_TASK GOAL_
Where a picture appears, leave it out, and transcribe all the lines below exactly.

_SUPPLIED DATA_
%%
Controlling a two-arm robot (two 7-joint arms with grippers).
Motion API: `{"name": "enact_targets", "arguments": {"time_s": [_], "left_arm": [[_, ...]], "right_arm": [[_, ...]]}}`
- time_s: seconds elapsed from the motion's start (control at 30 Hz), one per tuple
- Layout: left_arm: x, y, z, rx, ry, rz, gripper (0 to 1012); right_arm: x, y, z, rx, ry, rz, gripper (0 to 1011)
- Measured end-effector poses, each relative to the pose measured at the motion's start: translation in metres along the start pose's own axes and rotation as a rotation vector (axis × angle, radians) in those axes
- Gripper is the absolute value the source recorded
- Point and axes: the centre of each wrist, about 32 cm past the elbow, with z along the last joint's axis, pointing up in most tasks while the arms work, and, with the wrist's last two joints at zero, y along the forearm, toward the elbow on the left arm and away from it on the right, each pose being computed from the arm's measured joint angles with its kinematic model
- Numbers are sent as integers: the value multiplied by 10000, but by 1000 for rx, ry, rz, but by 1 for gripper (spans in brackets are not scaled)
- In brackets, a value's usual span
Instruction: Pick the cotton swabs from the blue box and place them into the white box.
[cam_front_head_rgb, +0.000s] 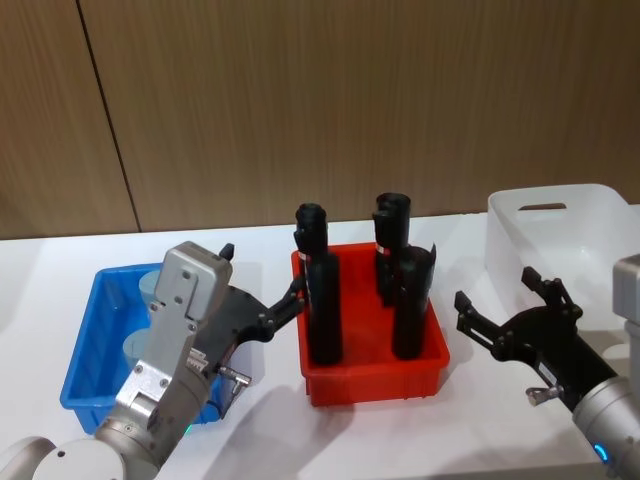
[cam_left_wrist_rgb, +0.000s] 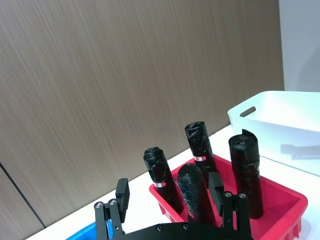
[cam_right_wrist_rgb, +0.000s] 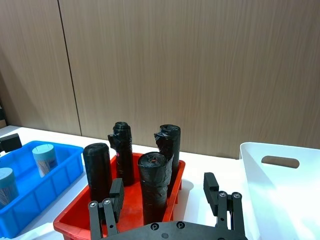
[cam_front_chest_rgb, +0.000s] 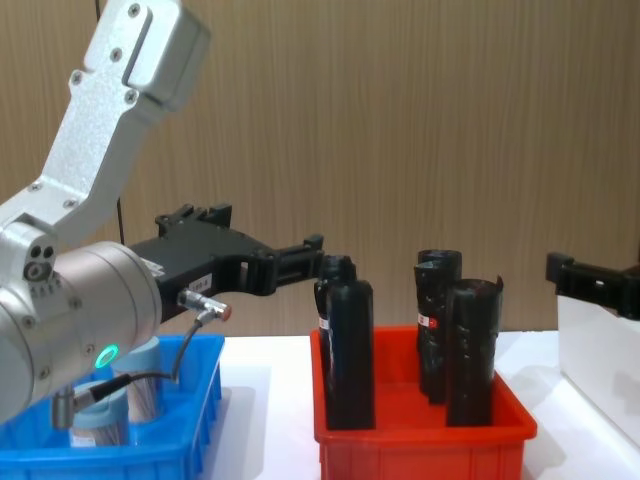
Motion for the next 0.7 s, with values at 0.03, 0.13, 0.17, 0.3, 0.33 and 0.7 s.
{"name": "enact_targets", "arguments": {"time_s": [0.03, 0.13, 0.17, 0.3, 0.33, 0.7], "left_arm": [[0, 0, 0, 0, 0, 0, 1004], [0, 0, 0, 0, 0, 0, 1004], [0, 0, 0, 0, 0, 0, 1004], [0, 0, 0, 0, 0, 0, 1004], [0, 0, 0, 0, 0, 0, 1004], [3, 0, 0, 0, 0, 1, 1004]], "right_arm": [[0, 0, 0, 0, 0, 0, 1001], [0, 0, 0, 0, 0, 0, 1001], [0, 0, 0, 0, 0, 0, 1001], [0, 0, 0, 0, 0, 0, 1001], [0, 0, 0, 0, 0, 0, 1001], [0, 0, 0, 0, 0, 0, 1001]]}}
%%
_RESPONSE AREA_
Controlling a two-arm robot (two 7-joint arms with grippers).
Motion API: `{"name": "enact_targets", "arguments": {"time_s": [_], "left_arm": [[_, ...]], "right_arm": [[_, ...]]}}`
- time_s: seconds elapsed from the motion's start (control at 30 Hz), one per tuple
- Layout: left_arm: x, y, z, rx, ry, rz, gripper (0 to 1012); right_arm: x, y, z, rx, ry, rz, gripper (0 to 1011)
- Measured end-effector poses, each relative to the pose measured at the motion's start: translation in metres along the start pose's own axes and rotation as a rotation vector (axis × angle, radians) in those axes
- Gripper is the absolute value the source recorded
- Point and axes: the centre of each wrist, about 32 cm past the elbow, with z along the last joint's axis, pointing up in most tasks while the arms work, and, with the wrist's last two joints at zero, y along the forearm, toward the elbow on the left arm and away from it on the right, each pose being computed from the arm's measured joint angles with its kinematic model
- Numbers are sent as integers: the value multiplied by 10000, but by 1000 for rx, ry, rz, but by 1 for gripper (spans in brackets are not scaled)
- In brackets, a value's usual span
Instruction: Pick the cotton swabs from the blue box and place them into the white box.
[cam_front_head_rgb, +0.000s] 
[cam_left_wrist_rgb, +0.000s] 
[cam_right_wrist_rgb, +0.000s] 
[cam_front_chest_rgb, +0.000s] 
Motion for the next 0.7 s, with values at 0.03, 0.13, 0.17, 0.3, 0.33 and 0.7 s.
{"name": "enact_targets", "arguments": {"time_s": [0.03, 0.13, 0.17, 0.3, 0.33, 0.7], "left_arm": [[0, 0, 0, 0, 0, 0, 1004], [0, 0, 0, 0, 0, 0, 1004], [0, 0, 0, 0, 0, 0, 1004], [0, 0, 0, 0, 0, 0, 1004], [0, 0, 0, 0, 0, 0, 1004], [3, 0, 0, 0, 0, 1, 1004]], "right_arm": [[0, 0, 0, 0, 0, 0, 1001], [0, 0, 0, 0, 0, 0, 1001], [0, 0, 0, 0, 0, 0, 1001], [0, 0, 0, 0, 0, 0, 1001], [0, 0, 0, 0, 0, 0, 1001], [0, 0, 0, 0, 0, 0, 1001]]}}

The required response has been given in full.